That is what happens: the file now starts with a BOM \xEB\xBB\xBF as
you can see with a hex editor.

> I don't know what happens when I save the
> unmodified file. Also, I would think that the python script should
> save a valid utf-8 file in the first place...

Its just as valid UTF-8 without a BOM. People have different opinions
on this but for compatibility, I think it is best to always start UTF-8
files with a BOM.

Neil
From: Guillermo on
>    That is what happens: the file now starts with a BOM \xEB\xBB\xBF as
> you can see with a hex editor.

Is this an enforced convention under Windows, then? My head's aching
after so much pulling at my hair, but I have the feeling that the
problem only arises when text travels through the dos console...

Cheers,
Guillermo
From: Joaquin Abian on
On 14 mar, 22:22, Guillermo <guillermo.lis...(a)googlemail.com> wrote:
> >    That is what happens: the file now starts with a BOM \xEB\xBB\xBF as
> > you can see with a hex editor.
>
> Is this an enforced convention under Windows, then? My head's aching
> after so much pulling at my hair, but I have the feeling that the
> problem only arises when text travels through the dos console...
>
> Cheers,
> Guillermo

search for BOM in wikipedia.
There it talks about notepad behavior.

ja
From: Neil Hodgson on
Guillermo:

> Is this an enforced convention under Windows, then? My head's aching
> after so much pulling at my hair, but I have the feeling that the
> problem only arises when text travels through the dos console...

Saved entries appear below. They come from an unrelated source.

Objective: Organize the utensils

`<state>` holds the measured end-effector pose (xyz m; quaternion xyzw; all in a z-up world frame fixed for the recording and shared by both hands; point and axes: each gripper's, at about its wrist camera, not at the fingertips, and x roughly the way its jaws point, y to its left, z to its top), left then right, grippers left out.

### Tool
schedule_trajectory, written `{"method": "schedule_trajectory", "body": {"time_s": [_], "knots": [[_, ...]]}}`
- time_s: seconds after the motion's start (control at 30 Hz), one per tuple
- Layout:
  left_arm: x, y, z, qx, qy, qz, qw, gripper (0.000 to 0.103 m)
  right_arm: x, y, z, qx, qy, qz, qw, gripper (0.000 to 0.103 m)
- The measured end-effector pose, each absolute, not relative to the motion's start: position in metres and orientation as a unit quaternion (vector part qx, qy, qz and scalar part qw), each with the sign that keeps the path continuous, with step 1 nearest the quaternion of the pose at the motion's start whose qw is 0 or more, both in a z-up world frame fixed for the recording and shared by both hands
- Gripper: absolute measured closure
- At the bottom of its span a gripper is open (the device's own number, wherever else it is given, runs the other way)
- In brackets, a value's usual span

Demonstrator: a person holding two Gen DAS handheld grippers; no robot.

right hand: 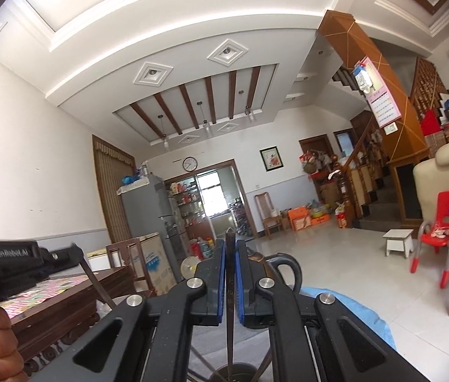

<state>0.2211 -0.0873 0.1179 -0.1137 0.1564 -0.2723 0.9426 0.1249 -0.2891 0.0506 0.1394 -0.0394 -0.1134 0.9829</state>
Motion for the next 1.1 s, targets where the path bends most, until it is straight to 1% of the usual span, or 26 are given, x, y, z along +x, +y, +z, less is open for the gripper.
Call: {"method": "schedule_trajectory", "body": {"time_s": [0.1,0.23,0.63,0.83,1.1], "knots": [[0.219,-0.096,0.116,-0.112,0.136,-0.273,0.946,0.097,0.133,-0.292,0.045,0.139,-0.031,-0.120,0.982,0.097],[0.221,-0.110,0.106,-0.102,0.130,-0.265,0.950,0.097,0.140,-0.299,0.034,0.152,-0.012,-0.122,0.981,0.097],[0.234,-0.139,0.062,-0.056,0.179,-0.249,0.950,0.097,0.150,-0.304,0.016,0.164,0.035,-0.105,0.980,0.097],[0.232,-0.137,0.053,-0.044,0.190,-0.241,0.951,0.097,0.157,-0.311,0.004,0.193,0.069,-0.095,0.974,0.097],[0.231,-0.131,0.049,-0.045,0.200,-0.237,0.950,0.097,0.160,-0.314,-0.003,0.204,0.088,-0.095,0.970,0.097]]}}
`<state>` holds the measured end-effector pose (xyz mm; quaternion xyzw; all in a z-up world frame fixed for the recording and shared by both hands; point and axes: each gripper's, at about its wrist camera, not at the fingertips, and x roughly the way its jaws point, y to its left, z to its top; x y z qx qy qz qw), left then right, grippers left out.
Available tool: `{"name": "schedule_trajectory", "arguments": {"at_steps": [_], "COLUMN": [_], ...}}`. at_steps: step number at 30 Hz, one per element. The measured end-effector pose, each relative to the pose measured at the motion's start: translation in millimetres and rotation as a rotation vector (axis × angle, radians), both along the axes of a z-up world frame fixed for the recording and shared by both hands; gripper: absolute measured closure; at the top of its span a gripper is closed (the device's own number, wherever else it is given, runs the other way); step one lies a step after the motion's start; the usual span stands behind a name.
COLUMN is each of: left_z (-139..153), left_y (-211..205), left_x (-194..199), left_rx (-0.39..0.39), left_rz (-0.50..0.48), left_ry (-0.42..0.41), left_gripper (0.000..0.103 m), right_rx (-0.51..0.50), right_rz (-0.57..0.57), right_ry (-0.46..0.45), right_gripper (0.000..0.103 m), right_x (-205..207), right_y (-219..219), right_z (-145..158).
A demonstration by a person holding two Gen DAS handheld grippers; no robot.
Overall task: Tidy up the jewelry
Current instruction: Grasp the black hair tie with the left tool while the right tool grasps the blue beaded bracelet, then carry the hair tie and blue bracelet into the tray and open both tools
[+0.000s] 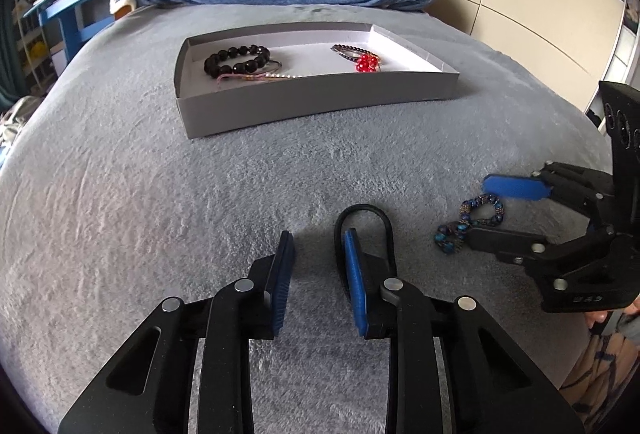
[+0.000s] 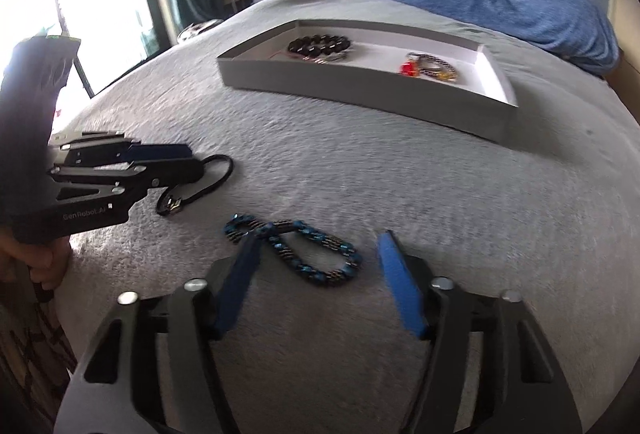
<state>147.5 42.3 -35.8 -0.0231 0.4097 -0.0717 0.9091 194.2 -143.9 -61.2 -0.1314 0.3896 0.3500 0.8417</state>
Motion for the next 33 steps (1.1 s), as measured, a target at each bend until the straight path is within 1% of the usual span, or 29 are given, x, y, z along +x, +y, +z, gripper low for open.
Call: {"name": "schedule_trajectory", "arguments": {"at_steps": [3, 5, 6, 7, 11, 15, 17, 18, 19, 21, 25, 33], "left_z": [-0.3, -0.2, 0.1, 0.2, -0.1, -2.0, -2.2, -2.0, -1.6, -1.1, 2.9, 15.3], "left_y": [-2.0, -2.4, -2.9, -3.6, -8.4, -15.5, -17.1, -17.4, -16.9, -14.9, -9.2, -4.2], "left_x": [0.3, 0.0, -0.4, -0.5, -0.4, 1.9, 2.4, 2.4, 2.3, 2.4, 1.3, -0.7], "left_rx": [0.009, 0.006, 0.006, 0.005, 0.021, 0.074, 0.090, 0.095, 0.091, 0.073, 0.032, -0.015], "left_rz": [-0.007, -0.014, -0.018, -0.022, -0.042, -0.044, -0.043, -0.042, -0.041, -0.045, -0.039, -0.030], "left_ry": [0.004, 0.003, 0.002, 0.001, 0.000, 0.013, 0.013, 0.011, 0.009, 0.008, 0.000, -0.024], "left_gripper": [0.075, 0.073, 0.072, 0.072, 0.072, 0.072, 0.076, 0.084, 0.093, 0.100, 0.100, 0.100], "right_rx": [-0.011, 0.004, 0.012, 0.021, 0.053, 0.076, 0.086, 0.094, 0.101, 0.112, 0.140, 0.173], "right_rz": [0.015, 0.022, 0.021, 0.018, -0.003, -0.026, -0.039, -0.048, -0.054, -0.065, -0.083, -0.109], "right_ry": [-0.005, 0.000, -0.001, 0.000, -0.002, -0.006, -0.007, -0.007, -0.008, -0.012, -0.019, -0.034], "right_gripper": [0.066, 0.079, 0.081, 0.089, 0.089, 0.089, 0.089, 0.089, 0.089, 0.089, 0.089, 0.089], "right_x": [-1.5, -2.2, -2.5, -2.3, -1.5, -0.3, 0.3, 0.8, 0.9, 1.2, 2.0, 6.3], "right_y": [3.2, 1.5, -0.1, -1.4, -7.2, -12.4, -15.1, -16.9, -18.4, -20.8, -26.3, -32.6], "right_z": [-1.8, -2.2, -2.0, -1.7, 0.6, 3.2, 4.3, 4.9, 5.5, 7.3, 12.1, 21.6]}}
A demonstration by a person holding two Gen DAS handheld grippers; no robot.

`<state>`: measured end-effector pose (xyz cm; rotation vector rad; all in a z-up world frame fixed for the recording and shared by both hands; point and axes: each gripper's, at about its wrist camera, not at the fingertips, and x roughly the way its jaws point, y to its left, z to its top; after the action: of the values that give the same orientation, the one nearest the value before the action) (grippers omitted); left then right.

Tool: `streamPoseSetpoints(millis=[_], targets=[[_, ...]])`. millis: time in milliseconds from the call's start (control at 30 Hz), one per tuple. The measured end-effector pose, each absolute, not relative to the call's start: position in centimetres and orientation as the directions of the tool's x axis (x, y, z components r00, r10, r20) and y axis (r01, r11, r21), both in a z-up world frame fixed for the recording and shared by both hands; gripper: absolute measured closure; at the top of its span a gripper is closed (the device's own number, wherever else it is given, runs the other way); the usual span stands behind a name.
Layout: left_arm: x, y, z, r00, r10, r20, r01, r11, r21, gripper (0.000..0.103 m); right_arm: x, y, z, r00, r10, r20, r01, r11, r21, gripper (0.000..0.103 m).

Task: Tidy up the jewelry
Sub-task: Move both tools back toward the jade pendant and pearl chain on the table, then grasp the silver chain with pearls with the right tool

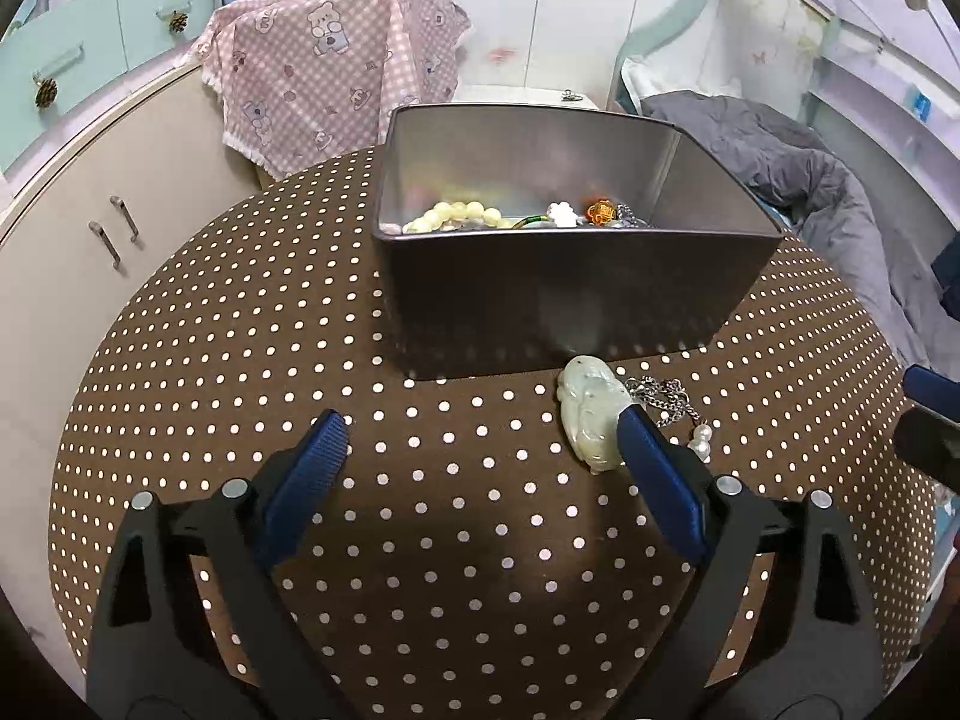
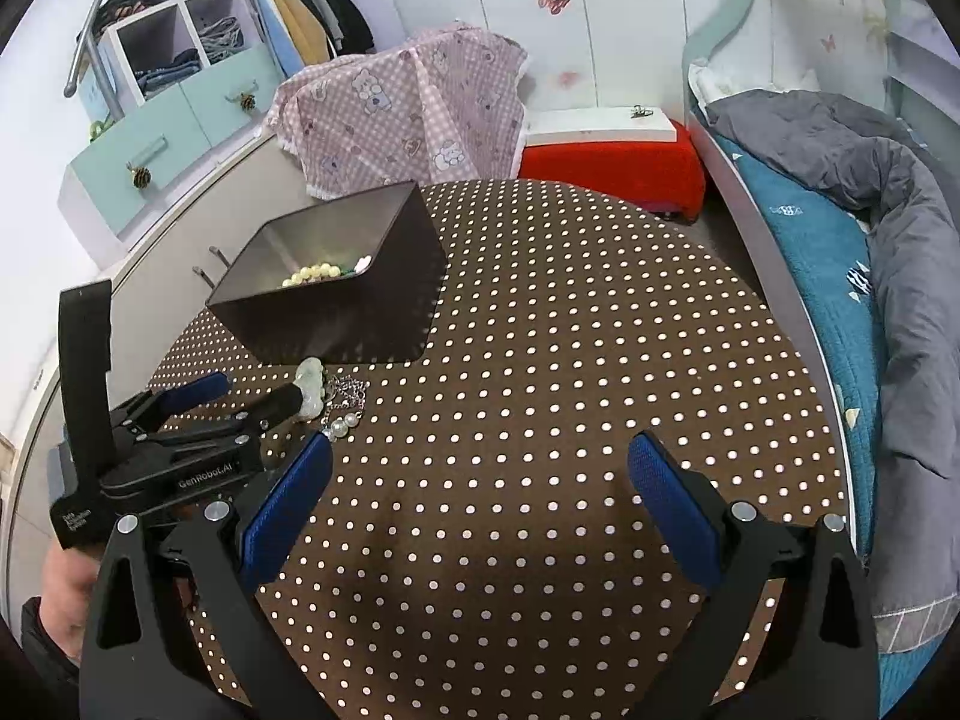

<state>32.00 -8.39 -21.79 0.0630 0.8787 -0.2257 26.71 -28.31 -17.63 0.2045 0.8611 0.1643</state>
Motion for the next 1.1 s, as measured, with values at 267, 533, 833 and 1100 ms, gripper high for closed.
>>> streamPoseSetpoints(millis=[267,533,833,1100], targets=[[32.5,-10.1,-22.0,0.608,-0.172,-0.775,0.266,0.964,-0.005,0.013,26.9,-28.5,-17.7,0.635,0.222,-0.740,-0.059,0.969,0.240,0.008],[32.3,-8.5,-22.2,0.595,-0.175,-0.784,0.261,0.965,-0.017,0.031,27.3,-27.4,-17.9,0.625,0.223,-0.748,-0.084,0.972,0.219,0.008],[32.8,-7.8,-22.3,0.595,-0.171,-0.785,0.261,0.965,-0.012,0.031,29.2,-22.8,-19.1,0.610,0.235,-0.757,-0.199,0.970,0.141,0.018],[32.6,-6.4,-22.0,0.590,-0.239,-0.772,0.301,0.952,-0.065,0.068,30.6,-21.0,-20.4,0.575,0.246,-0.780,-0.223,0.965,0.140,0.046]])
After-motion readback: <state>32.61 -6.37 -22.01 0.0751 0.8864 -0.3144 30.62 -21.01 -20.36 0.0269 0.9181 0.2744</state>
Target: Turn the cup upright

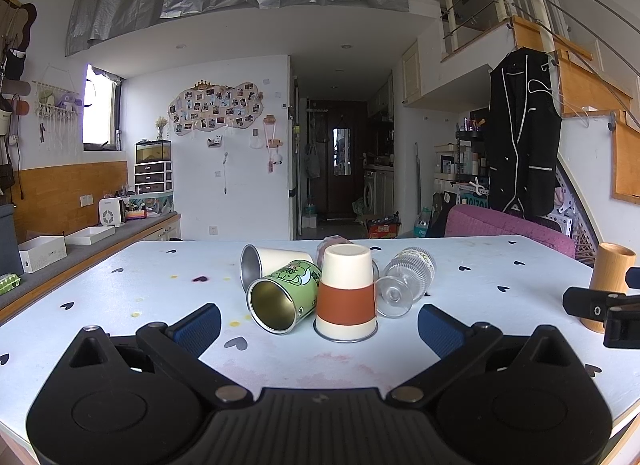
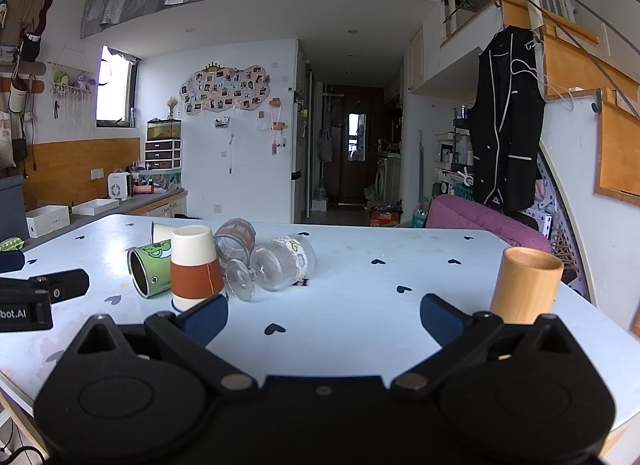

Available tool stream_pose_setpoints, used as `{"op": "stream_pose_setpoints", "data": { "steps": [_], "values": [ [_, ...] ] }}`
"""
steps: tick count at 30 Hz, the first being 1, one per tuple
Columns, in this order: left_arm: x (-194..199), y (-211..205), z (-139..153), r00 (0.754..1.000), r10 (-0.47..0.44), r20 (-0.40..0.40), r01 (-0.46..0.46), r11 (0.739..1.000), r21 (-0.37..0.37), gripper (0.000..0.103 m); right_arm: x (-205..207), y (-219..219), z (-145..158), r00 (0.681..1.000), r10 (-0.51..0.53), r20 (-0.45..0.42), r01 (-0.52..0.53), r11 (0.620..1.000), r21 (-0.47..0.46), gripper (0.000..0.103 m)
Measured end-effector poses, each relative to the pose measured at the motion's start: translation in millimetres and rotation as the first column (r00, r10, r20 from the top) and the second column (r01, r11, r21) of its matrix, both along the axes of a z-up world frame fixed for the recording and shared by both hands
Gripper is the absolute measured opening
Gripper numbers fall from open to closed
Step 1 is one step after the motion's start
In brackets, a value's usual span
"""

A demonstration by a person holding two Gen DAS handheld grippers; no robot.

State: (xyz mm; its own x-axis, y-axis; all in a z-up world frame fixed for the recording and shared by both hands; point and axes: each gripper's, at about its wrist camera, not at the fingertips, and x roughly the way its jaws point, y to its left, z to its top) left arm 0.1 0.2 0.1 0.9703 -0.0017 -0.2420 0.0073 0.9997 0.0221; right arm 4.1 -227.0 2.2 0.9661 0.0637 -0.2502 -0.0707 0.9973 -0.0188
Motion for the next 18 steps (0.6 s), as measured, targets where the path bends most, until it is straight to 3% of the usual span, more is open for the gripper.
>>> {"op": "stream_pose_setpoints", "data": {
  "steps": [18],
  "values": [
    [0.0,-0.1,0.0,1.000,0.001,-0.001,-0.001,1.000,-0.001,0.103,-1.0,0.7,-1.4,1.000,-0.002,-0.002,0.002,1.000,0.002,0.103]
  ]
}}
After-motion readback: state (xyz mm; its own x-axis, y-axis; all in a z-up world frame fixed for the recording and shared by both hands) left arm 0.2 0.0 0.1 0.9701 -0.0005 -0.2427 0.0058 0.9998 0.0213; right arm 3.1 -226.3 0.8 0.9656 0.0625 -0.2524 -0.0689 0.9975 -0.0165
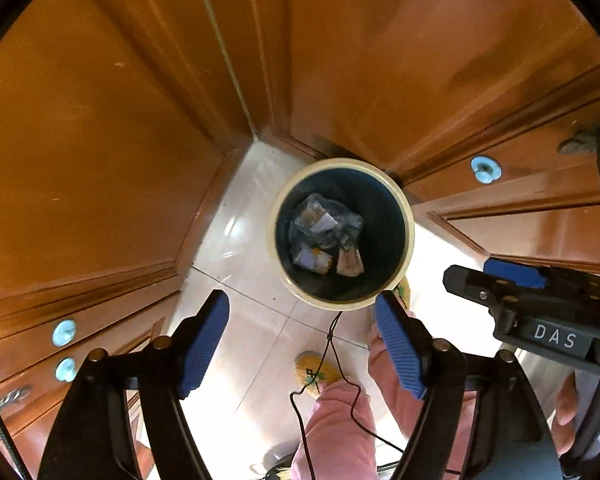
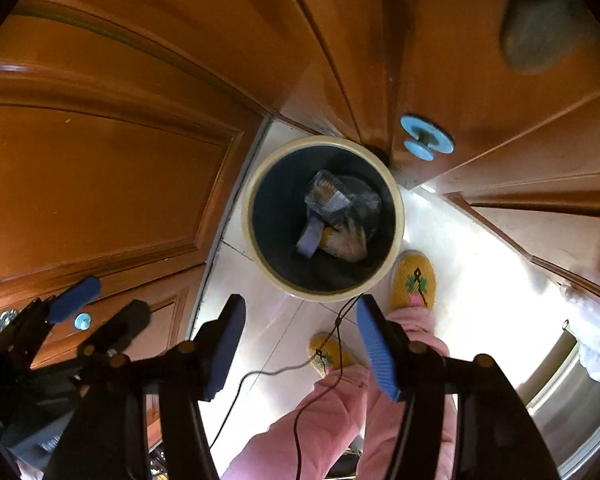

The console is commonly using Code Page 437 which is most compatible
with old DOS programs since it can display line drawing characters. You
can change the code page to UTF-8 with
chcp 65001
Now, "type m.txt" with the original BOM-less file and it should be
OK. You may also need to change the console font to one that is Unicode
compatible like Lucida Console.

Neil